Tags:
I think I may need one of those automagical models!
Since I asked , I better tell, If I hadnt already, I forget sometimes.
I was searching yt for bones playing. I had seen a guy playing them and they semed too fun. I came across Old Cremona's channel, finding Cuffie going like crazy on the bones. And this guy [Carl Anderton] playing a banjo like I had never heard before. I was a Doc fan and loved his claw,,, but this was even better! i kept watching and looking until I bought a banjo off yt, and then found this site.
Thanks to Carl Anderton for making so many performance vids,, and Tim Twiss for so many instructional videos. You both have made the hidden,, known Ive played different inst for yrs,,, but this one seems to fit my love of the old , love of history and just everything about it.
Steve
Believe it or not, I first remember liking folk music in 4th grade music class when we had to sing "Piping Tim of Galway" (tune of "Rakes of Mallow"). I found that I liked bluegrass when I saw the Dillards on Andy Griffith in the mid-60s.......but I played rock & Roll in high school but started fooling around with a cheap banjo my sister had.

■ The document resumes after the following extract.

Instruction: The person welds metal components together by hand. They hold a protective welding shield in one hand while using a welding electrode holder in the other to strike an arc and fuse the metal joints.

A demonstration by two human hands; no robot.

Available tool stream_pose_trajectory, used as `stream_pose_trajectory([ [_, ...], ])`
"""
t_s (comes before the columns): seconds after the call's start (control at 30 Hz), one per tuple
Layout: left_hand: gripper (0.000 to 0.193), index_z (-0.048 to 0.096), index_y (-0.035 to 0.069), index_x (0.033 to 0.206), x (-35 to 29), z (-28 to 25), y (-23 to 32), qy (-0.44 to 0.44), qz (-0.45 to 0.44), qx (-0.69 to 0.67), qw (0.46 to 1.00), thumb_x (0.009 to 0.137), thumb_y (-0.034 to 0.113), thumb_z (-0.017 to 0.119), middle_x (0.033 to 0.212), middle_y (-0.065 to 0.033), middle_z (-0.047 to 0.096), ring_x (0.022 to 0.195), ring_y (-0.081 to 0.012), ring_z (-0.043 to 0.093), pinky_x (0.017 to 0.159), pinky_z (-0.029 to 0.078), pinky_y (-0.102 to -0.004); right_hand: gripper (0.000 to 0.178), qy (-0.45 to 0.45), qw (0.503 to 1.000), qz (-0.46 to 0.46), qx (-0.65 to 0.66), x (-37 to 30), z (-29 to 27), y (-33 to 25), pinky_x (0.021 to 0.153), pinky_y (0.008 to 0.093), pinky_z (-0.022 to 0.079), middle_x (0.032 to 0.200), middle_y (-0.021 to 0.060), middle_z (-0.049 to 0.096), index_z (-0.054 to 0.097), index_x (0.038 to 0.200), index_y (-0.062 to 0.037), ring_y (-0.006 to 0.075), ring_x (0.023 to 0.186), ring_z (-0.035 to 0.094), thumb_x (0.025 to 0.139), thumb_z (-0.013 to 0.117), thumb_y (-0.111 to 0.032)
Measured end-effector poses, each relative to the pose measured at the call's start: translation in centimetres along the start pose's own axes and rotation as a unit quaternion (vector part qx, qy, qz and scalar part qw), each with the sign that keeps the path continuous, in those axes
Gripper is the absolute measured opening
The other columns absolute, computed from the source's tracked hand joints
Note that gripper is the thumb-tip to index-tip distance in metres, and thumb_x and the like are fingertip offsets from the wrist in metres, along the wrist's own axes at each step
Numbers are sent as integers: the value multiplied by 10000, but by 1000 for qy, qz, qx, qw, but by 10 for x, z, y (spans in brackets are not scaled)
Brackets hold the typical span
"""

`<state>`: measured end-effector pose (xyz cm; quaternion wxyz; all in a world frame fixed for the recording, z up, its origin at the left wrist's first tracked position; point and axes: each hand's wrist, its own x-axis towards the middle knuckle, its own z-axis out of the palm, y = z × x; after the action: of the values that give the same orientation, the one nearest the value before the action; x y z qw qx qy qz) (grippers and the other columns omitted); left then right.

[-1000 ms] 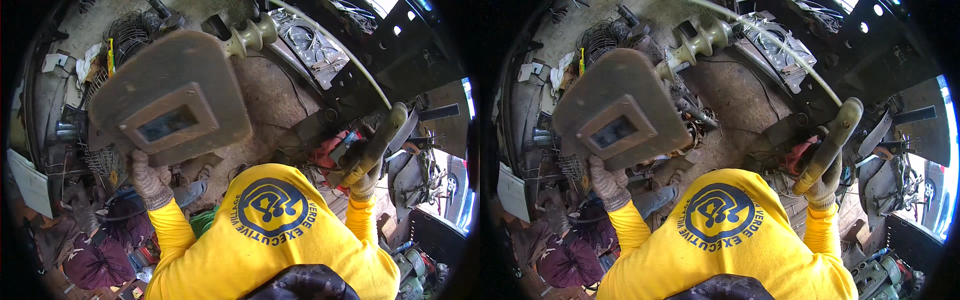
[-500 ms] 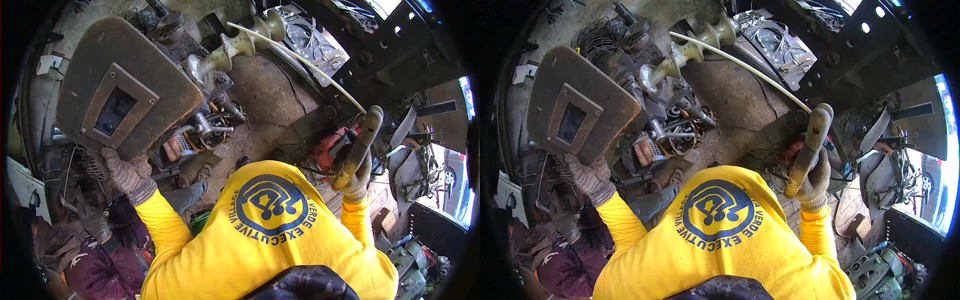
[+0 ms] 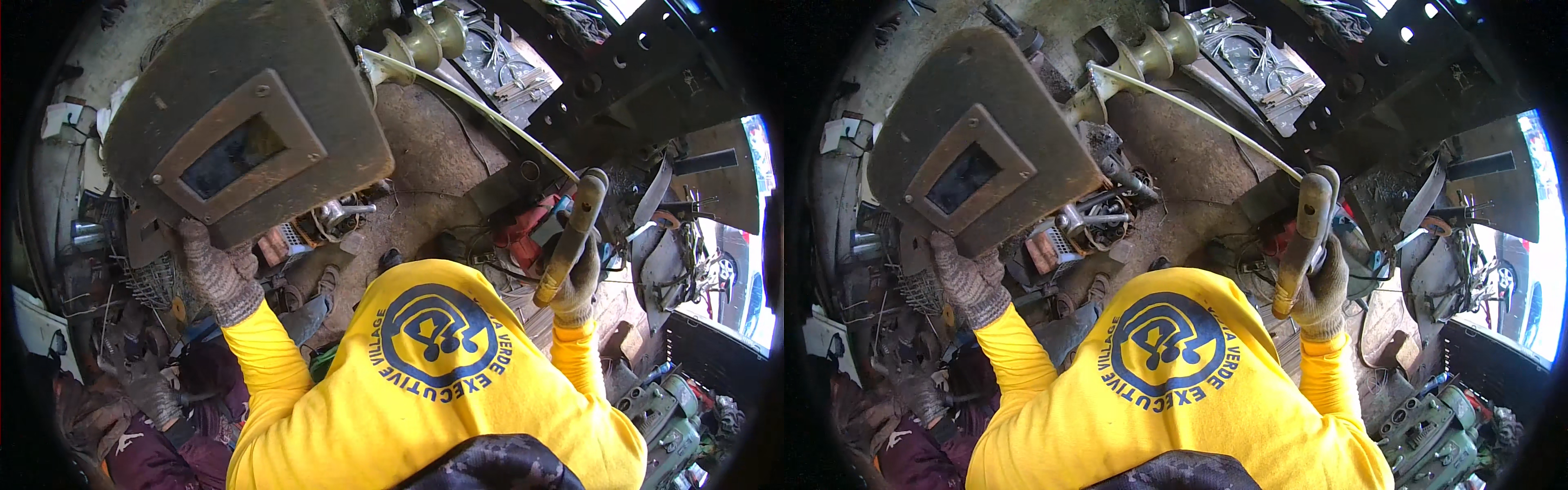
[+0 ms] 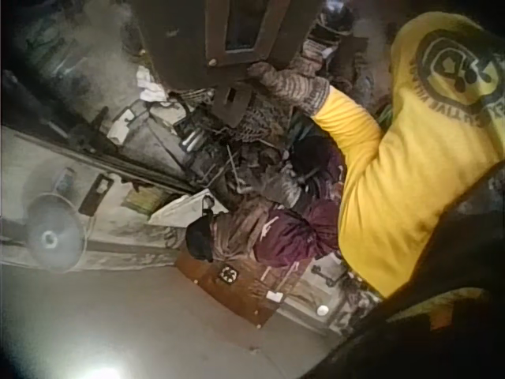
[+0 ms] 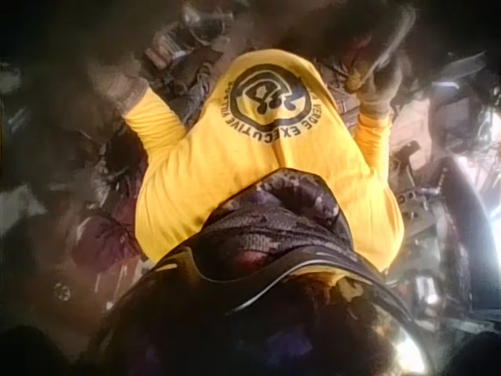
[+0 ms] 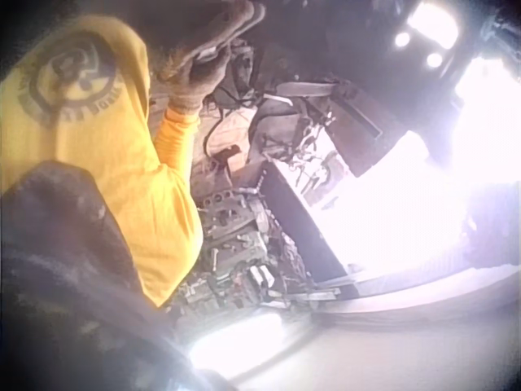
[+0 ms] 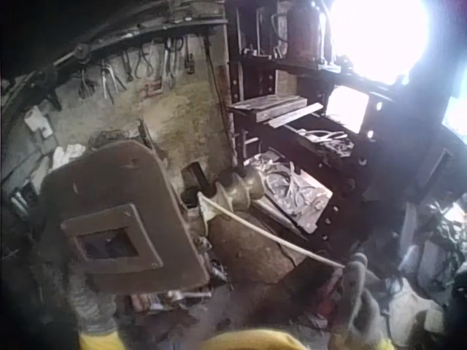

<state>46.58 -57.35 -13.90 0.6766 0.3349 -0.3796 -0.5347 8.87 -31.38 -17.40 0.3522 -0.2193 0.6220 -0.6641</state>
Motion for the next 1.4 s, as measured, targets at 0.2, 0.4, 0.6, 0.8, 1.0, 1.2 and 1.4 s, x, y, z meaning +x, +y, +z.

When I was a senior in high school, I watched Pete Seeger's "Rainbow Quest" on PBS and that got me going from bluegrass to folk music and I started playing in that style. Within 5 or 10 years, however, I was playing concertina, and then fiddle and obsessed with Celtic music. both Irish and Scottish, and some Cape Breton and Scandanavian. During that time, Bob Winans lived in the area and he gave a workshop at the Paint Creek Folklore Society but for some reason, the minstrel banjo didn't hit me, then, perhaps because I was too much into fiddle, etc.
I went though steaks when I played nothing for years at a time but while visiting Mufreesboro Battlefield, purchased a set of CDs with CW music...including a couple cuts of John Hartford and Bob Carlin. The low-down plunk of the minstrel banjo did something to me. I began to look for more and purchased the CD, "Minstrel Banjo Style".
On my birthday in 2007, my (now ex-) wife asked me what I wanted to do. I saw, in the newspaper, that a minstrel banjo player was playing at Stone Schoolhouse in Ann Arbor. I wanted to go to see it. As it turned out, it was Tim Twiss and the banjo he played is now mine as Tim decided to purchase a different one.
Being that I have been fascinated by the antebellum era, this is a perfect fit, and I have become interested in songs again, whereas with the fiddle it was all tunes.......and though I still would like to play fiddle, banjo is so much more relaxing!! I now have a tough time even thinking of the minstrel banjo and the modern banjo as the same instrument!